A division bench of justices VK Tahilramani and Ajey Gadkari upheld Ananta Chaudhary's conviction observing: "The circumstances exclude every hypothesis of innocence of the appellant and unquestionably point the finger of guilt at him."
Chaudhary had filed an appeal challenging his conviction by the sessions court. On April 27, 2011, the Palghar sessions court had found him guilty of rape and murder and sentenced him to life imprisonment. The court also imposed a fine of Rs 10,500.
Swapnil Ovalekar from Legal Aid was appointed to represent Chaudhary in the HC.
According to additional public prosecutor VR Bhonsale, on Sept 20, 2009, a woman reported that her minor daughter had been found murdered in the bushes near their house. The day before, she had seen Chaudhary, who stays in the neighbourhood, talking to her 4-year-old daughter when she was leaving for work after having fed her daughter who had come back from nursery school. She however did not raise an alarm as Chaudhary was known to them.
When she returned in the evening, she found her daughter missing. Her neighbours, including Chaudhary, helped in searching for her. And it was Chaudhary who suggested that the girl could have wandered off into the nearby bushes. The girl's body was soon found in the bushes. There was blood on her frock and injury marks on her body.
The woman lodged an FIR with the police the next day. Medical report showed the girl had been raped and murdered.
Following investigations, Chaudhary was arrested the next day (Sept 21). During interrogation he revealed where he had concealed the clothes he had worn when he committed the crime. The police recovered the clothes, including a blood-stained pants. And chemical analysis found semen on the clothes.

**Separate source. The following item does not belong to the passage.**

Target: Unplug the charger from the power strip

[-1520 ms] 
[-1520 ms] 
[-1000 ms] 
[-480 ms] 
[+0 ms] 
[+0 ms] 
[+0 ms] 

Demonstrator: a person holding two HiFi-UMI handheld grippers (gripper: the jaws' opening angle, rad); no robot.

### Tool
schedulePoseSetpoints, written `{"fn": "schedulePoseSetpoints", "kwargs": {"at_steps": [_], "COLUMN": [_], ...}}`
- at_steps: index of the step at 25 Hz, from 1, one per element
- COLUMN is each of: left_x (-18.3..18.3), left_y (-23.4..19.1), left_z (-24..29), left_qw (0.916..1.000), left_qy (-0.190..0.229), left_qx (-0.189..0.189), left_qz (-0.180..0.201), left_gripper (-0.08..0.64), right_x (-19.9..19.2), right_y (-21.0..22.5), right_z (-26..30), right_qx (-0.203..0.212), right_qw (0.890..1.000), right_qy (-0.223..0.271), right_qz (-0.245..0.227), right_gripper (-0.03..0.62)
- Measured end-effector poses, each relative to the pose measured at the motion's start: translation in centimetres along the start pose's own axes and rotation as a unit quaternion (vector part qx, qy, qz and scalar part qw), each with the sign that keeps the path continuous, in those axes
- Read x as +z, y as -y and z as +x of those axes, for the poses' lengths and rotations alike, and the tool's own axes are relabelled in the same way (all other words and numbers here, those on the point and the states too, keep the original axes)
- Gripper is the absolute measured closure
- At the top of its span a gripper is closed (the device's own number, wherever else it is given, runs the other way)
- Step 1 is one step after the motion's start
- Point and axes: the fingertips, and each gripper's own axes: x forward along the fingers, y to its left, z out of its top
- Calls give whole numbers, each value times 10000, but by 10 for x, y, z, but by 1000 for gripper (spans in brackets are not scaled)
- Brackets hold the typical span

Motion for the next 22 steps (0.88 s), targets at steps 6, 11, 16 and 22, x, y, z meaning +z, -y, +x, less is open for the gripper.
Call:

Ovalekar argued that there were discrepancies in the mother's statement before the police and her testimony in the sessions court. According to him, the colour of the girl's frock were different in these statements.
However, the HC judges ruled out that the discrepancy in the colour of the frock was minor in nature. Upholding the sentence, they observed: "The circumstances so established form a complete chain which excludes every hypothesis of innocence of the appellant and unquestionably point the finger of guilt at him. In our opinion, the circumstances which emerge from the record can draw only one inference i.e., the appellant and the appellant alone has committed the crime."